What you have to do - Return each line of the entries that holds the string "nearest".

Extracted data entries -
▬▬▬▬▬▬▬▬▬▬

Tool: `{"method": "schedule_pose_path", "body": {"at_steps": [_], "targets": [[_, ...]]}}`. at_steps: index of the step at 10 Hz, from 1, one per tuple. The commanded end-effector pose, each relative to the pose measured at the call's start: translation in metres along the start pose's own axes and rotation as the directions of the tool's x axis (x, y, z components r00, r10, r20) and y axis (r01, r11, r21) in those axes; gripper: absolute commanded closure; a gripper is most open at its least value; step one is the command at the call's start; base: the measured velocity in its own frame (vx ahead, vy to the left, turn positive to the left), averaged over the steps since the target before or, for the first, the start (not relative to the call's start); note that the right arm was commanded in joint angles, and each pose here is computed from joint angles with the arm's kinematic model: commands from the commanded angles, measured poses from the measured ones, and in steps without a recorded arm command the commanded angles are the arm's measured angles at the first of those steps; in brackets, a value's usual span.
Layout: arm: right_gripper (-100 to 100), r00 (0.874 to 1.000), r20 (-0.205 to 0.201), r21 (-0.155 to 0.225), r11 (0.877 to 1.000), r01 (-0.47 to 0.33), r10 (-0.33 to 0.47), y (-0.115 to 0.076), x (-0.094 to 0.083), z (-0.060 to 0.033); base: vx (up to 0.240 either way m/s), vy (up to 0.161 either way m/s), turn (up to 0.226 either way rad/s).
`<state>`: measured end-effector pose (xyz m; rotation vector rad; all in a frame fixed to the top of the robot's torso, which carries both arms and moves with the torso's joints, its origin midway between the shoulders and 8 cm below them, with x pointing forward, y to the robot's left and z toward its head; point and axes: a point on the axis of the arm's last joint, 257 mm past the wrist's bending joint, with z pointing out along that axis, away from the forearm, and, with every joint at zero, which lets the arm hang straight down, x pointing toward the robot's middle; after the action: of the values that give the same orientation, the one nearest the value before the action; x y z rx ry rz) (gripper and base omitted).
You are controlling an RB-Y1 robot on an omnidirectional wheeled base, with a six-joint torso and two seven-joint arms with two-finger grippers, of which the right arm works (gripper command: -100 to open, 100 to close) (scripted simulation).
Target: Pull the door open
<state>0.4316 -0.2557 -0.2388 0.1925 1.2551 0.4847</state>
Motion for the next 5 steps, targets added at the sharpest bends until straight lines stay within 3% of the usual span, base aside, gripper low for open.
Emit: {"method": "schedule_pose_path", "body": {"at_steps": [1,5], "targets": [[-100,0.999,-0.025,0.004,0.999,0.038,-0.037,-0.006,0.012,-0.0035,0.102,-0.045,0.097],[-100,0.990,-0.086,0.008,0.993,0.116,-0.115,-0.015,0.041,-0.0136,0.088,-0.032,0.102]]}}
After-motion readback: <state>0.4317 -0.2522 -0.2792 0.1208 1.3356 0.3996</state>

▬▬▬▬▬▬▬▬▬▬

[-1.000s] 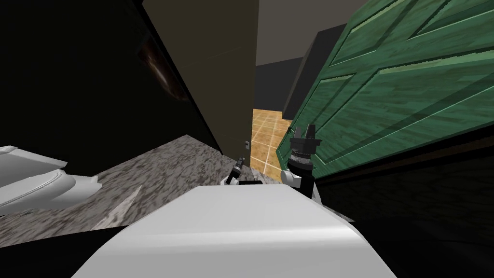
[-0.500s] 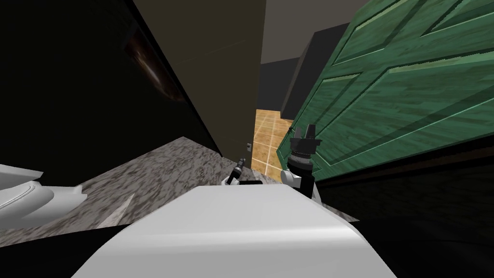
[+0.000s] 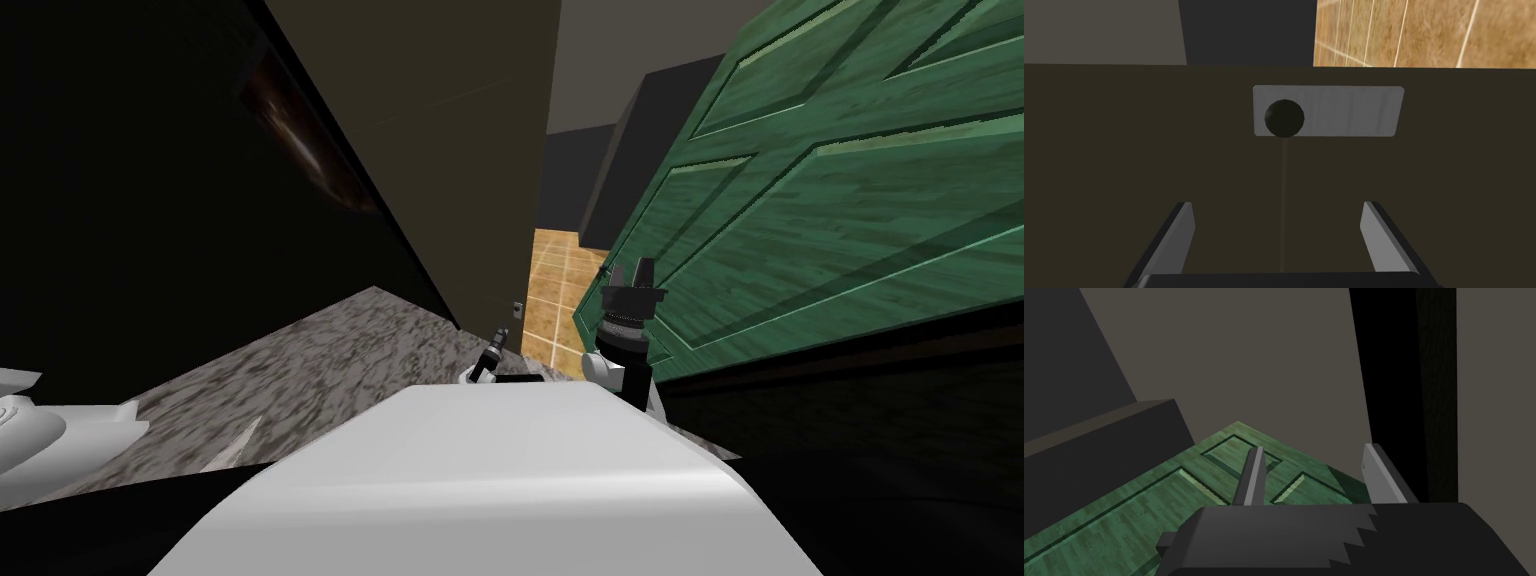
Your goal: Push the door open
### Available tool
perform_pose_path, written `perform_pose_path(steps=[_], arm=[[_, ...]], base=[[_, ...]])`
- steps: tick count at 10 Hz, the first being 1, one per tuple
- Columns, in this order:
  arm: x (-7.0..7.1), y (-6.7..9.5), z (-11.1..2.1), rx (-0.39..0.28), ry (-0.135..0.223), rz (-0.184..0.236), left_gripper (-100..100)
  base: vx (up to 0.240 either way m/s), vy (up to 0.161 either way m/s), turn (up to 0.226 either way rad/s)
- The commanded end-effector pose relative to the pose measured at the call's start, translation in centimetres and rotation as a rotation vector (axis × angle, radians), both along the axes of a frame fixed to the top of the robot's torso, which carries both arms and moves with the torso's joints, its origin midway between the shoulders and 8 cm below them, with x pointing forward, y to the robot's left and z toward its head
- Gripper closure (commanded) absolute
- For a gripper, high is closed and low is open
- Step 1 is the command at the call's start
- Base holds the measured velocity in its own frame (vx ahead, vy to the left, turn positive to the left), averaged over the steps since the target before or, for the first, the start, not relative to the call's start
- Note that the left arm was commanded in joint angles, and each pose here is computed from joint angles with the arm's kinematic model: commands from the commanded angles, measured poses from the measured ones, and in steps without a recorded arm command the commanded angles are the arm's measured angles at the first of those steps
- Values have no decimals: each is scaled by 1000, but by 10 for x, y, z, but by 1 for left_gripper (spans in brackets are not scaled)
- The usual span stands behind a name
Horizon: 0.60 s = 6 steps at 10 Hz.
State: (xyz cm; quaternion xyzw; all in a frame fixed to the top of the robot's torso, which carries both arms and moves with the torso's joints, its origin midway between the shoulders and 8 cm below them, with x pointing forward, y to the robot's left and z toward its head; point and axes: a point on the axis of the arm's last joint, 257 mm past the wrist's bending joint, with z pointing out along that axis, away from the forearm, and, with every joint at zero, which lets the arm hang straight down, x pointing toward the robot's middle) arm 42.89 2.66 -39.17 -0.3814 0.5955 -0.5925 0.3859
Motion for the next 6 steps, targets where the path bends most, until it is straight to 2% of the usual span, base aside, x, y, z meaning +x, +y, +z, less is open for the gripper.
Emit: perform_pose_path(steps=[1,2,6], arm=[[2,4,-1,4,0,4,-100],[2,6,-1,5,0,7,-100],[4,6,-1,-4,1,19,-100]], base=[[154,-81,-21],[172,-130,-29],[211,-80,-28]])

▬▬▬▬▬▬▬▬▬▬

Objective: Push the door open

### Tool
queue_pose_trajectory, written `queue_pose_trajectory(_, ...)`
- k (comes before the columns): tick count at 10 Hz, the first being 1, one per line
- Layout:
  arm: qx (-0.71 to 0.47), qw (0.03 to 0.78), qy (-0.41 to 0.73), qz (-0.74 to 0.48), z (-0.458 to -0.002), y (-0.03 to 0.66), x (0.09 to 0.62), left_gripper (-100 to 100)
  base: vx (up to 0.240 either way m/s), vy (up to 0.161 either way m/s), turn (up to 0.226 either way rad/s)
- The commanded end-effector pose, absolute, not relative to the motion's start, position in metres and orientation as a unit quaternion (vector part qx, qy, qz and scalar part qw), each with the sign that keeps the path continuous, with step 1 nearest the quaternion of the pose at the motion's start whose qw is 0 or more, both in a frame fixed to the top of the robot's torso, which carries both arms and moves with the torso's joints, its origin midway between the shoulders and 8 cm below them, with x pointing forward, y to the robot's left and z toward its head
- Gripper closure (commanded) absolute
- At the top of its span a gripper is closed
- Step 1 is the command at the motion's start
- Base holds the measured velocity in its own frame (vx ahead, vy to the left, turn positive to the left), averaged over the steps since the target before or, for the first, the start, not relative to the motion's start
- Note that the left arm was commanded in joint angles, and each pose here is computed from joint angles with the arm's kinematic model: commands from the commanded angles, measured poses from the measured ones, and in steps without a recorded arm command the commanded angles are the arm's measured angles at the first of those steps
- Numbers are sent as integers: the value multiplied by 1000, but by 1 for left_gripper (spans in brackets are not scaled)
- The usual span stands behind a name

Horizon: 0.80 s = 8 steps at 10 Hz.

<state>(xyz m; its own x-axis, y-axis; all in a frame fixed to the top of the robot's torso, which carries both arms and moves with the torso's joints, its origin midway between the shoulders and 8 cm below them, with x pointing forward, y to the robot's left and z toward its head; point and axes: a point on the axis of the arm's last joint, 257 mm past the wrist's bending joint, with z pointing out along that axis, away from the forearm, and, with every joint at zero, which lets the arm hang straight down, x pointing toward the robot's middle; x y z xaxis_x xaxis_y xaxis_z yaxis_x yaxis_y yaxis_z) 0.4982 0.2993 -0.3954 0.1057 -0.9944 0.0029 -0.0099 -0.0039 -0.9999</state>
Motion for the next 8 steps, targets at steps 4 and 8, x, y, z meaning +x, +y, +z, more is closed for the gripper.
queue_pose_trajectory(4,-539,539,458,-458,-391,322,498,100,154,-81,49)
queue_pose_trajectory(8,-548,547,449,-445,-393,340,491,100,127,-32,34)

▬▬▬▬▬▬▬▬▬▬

Worked solution -
`<state>`: measured end-effector pose (xyz m; rotation vector rad; all in a frame fixed to the top of the robot's torso, which carries both arms and moves with the torso's joints, its origin midway between the shoulders and 8 cm below them, with x pointing forward, y to the robot's left and z toward its head; point and axes: a point on the axis of the arm's last joint, 257 mm past the wrist's bending joint, with z pointing out along that axis, away from the forearm, and, with every joint at zero, which lets the arm hang straight down, x pointing toward the robot's middle; after the action: of the values that give the same orientation, the one nearest the value before the action; x y z rx ry rz) (gripper and base omitted).
- The commanded end-effector pose, absolute, not relative to the motion's start, position in metres and orientation as a unit quaternion (vector part qx, qy, qz and scalar part qw), each with the sign that keeps the path continuous, with step 1 nearest the quaternion of the pose at the motion's start whose qw is 0 or more, both in a frame fixed to the top of the robot's torso, which carries both arms and moves with the torso's joints, its origin midway between the shoulders and 8 cm below them, with x pointing forward, y to the robot's left and z toward its head

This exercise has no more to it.